As a mom, it’s easy to fall into the trap of feeling as though you need to get on board as quickly as possible to ‘take on’ the next developmental milestone, but you stand to negatively impact your baby’s associations with food if you take the leap too early. If you push your baby before they are ready, they are likely to miss out on experiencing pleasant memories around their first food experiences. Remember, it’s all about timing and each child is different.

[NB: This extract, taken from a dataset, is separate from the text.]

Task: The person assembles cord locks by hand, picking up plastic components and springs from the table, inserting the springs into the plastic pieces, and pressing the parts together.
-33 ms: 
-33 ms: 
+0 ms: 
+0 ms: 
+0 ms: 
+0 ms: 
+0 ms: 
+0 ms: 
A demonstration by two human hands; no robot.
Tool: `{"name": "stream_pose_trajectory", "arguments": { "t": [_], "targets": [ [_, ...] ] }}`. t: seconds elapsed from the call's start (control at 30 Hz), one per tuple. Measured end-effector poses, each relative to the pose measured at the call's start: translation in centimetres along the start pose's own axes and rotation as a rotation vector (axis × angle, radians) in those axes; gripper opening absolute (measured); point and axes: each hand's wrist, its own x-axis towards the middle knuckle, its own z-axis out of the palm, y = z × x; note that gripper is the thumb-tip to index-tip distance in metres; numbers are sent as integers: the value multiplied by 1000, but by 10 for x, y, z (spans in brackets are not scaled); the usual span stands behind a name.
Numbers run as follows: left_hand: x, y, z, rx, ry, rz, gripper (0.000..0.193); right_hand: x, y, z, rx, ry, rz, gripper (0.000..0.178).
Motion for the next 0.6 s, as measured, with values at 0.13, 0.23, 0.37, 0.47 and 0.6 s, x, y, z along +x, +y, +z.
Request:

According to the American Academy of Paediatrics (AAP), solid foods should only be introduced between four and six months. The reason why, is this is when your baby has a more mature immune and digestive system and will be less likely to develop an allergic reaction, which could otherwise have been avoided (provided there are no allergies in the family), not to mention other ailments like  constipation, tummy problems and even pulmonary issues (from inhaling tiny particles of food into the lungs).

Essentially, an immature system has a greater chance of producing antibodies as a reaction to the protein in foods, which results in an allergic reaction. This is something you should (and can) avoid at all costs, if all it means is waiting until your baby is good and ready to start eating solids.

By six months, babies will require more iron than the amount available in milk (breast milk or formula) for their growing developmental needs – iron is essential for the formation of red blood cells and in energy metabolism. By six months, your little one’s digestive system would have started producing some enzymes to digest foods and will need some essential nutrients to fulfil the demands of their little bodies. Although iron-fortified formula fed babies are less likely than exclusively breast fed babies to develop anaemia around the six month mark, most babies should be introduced to solid foods by no later than six months to provide them with more nutritionally rich sources of iron.

The AAP has given the green light to starting solids earlier provided that your child is showing the tell-tale signs that they are ready;

  • Your baby is drinking milk non-stop and never seems to be satisfied
  • Your baby begins waking at night, all of a sudden, to feed when they had been sleeping through

Note that the above two ‘signs’ can be mistaken for a growth spurt, which generally occurs around 3-4 months and again around 6 months and will last anywhere from a few days up to a week. Increase milk feeds first to rule out a growth spurt but also be on the look-out for some of the other signs:

  • Your baby is able to hold up his/her head
  • Your baby is able to turn his/her head when done feeding or when wanting to eat
  • Your baby is able to sit with minimal support
  • Your baby wants to chew and may even have teeth
  • Your baby shows a keen interest in food (I remember my son watching me eat my breakfast mesmerised by the spoon I kept lifting into my mouth, pretending to chew along with me!)

By waiting until the right time, you not only avoid the challenges that come with food allergies, but you also cement the foundation for your baby to have an adventurous diet.

The above information should never replace the advice of your GP, paediatrician or nurse.